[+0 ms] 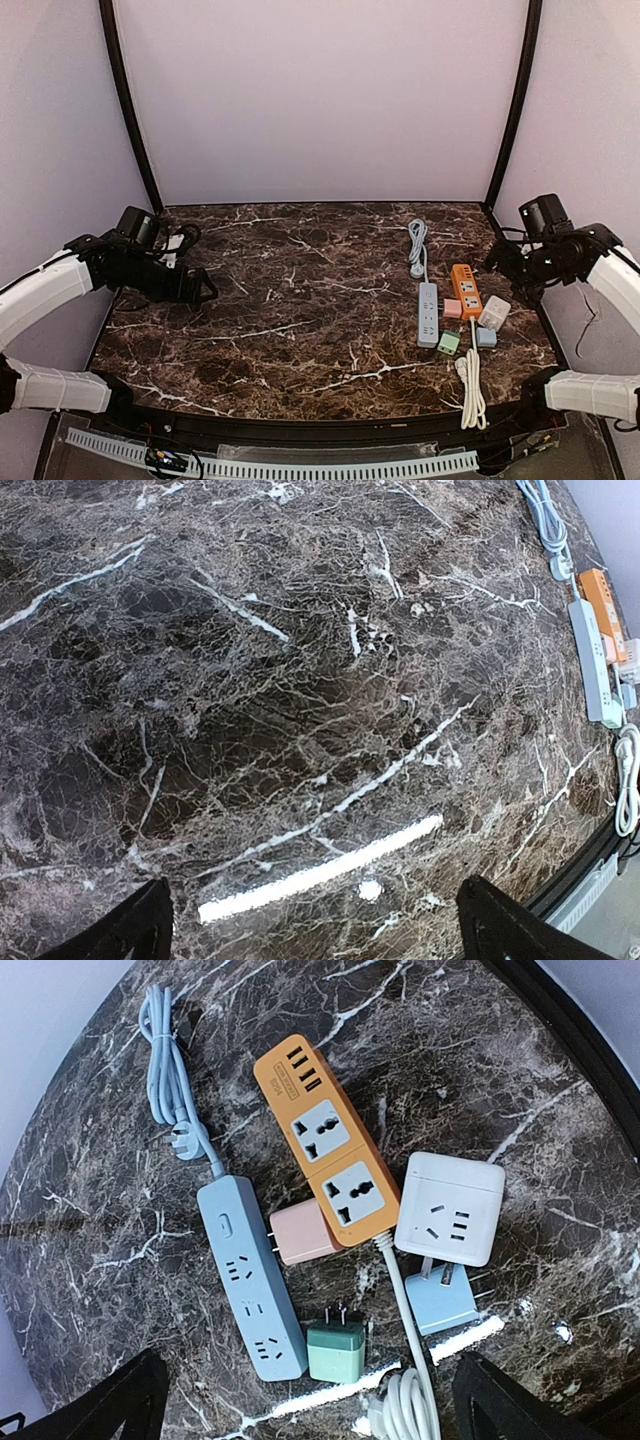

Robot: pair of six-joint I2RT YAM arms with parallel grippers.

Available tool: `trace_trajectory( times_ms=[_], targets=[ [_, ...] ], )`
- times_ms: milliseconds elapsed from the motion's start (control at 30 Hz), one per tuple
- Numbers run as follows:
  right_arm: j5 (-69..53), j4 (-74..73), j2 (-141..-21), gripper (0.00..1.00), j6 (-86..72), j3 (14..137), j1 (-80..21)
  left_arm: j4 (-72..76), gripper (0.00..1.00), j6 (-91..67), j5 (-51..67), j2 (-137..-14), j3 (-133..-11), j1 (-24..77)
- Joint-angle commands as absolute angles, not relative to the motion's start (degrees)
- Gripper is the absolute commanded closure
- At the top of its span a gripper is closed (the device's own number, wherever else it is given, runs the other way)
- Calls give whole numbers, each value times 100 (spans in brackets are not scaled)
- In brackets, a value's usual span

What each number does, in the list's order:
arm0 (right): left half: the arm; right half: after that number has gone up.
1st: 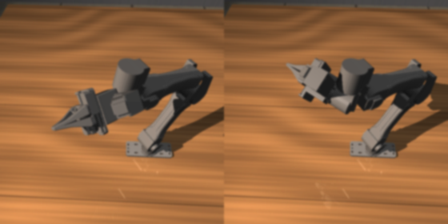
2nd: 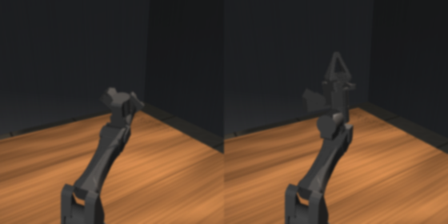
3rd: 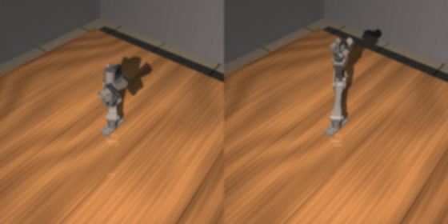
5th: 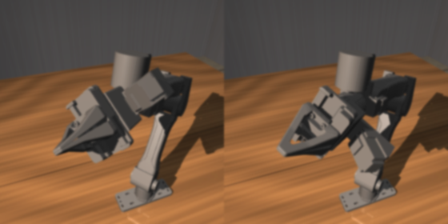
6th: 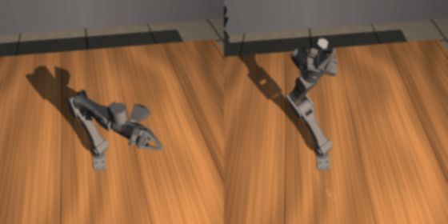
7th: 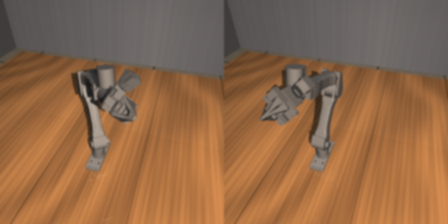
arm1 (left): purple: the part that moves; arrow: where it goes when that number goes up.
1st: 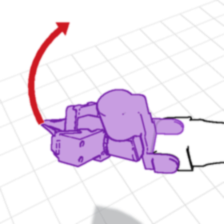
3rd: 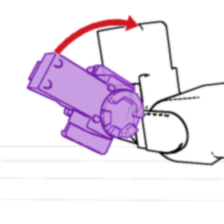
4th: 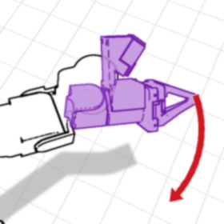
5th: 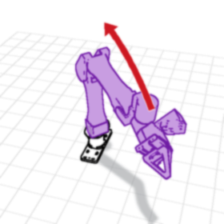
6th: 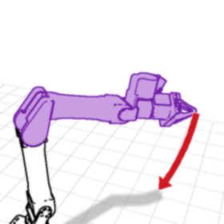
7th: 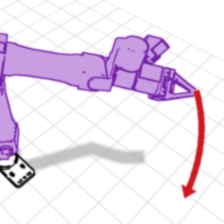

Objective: Insert the plug

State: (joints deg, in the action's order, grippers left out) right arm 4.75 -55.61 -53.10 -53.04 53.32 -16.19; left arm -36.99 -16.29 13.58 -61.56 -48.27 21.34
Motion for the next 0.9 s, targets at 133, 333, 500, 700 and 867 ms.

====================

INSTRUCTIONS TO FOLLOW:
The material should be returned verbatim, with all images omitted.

RESPONSE BOX:
[+0 ms] 

Robot: pair of six-joint I2RT YAM arms with parallel grippers.

Available tool: `trace_trajectory( times_ms=[_], targets=[ [_, ...] ], )`
- times_ms: milliseconds elapsed from the motion's start (control at 30 Hz), one per tuple
- Numbers run as follows:
  right_arm: j5 (-69..53), j4 (-74..73), j2 (-141..-21), gripper (0.00..1.00), j6 (-86..72), j3 (14..137), j1 (-80..21)
  left_arm: j4 (-72..76), gripper (0.00..1.00), j6 (-91..67), j5 (-51..67), j2 (-137..-14), j3 (-133..-11), j1 (-24..77)
- Joint-angle commands as absolute angles, not relative to the motion's start (degrees)
- Gripper is the absolute commanded closure
- At the top of its span a gripper is closed (the device's own number, wherever else it is given, runs the other way)
- Calls give whole numbers, each value times 100 (spans in brackets are not scaled)
- In brackets, a value's usual span

What each number does, in the list's order:
arm0 (right): left half: the arm; right half: after that number has gone up.
1st: 
2nd: 
3rd: 
5th: 
6th: 
7th: 
arm1 (left): purple: the part that moves; arrow: where it goes when that number goes up.
1st: 
3rd: 
4th: 
5th: 
6th: 
7th: 

Objective: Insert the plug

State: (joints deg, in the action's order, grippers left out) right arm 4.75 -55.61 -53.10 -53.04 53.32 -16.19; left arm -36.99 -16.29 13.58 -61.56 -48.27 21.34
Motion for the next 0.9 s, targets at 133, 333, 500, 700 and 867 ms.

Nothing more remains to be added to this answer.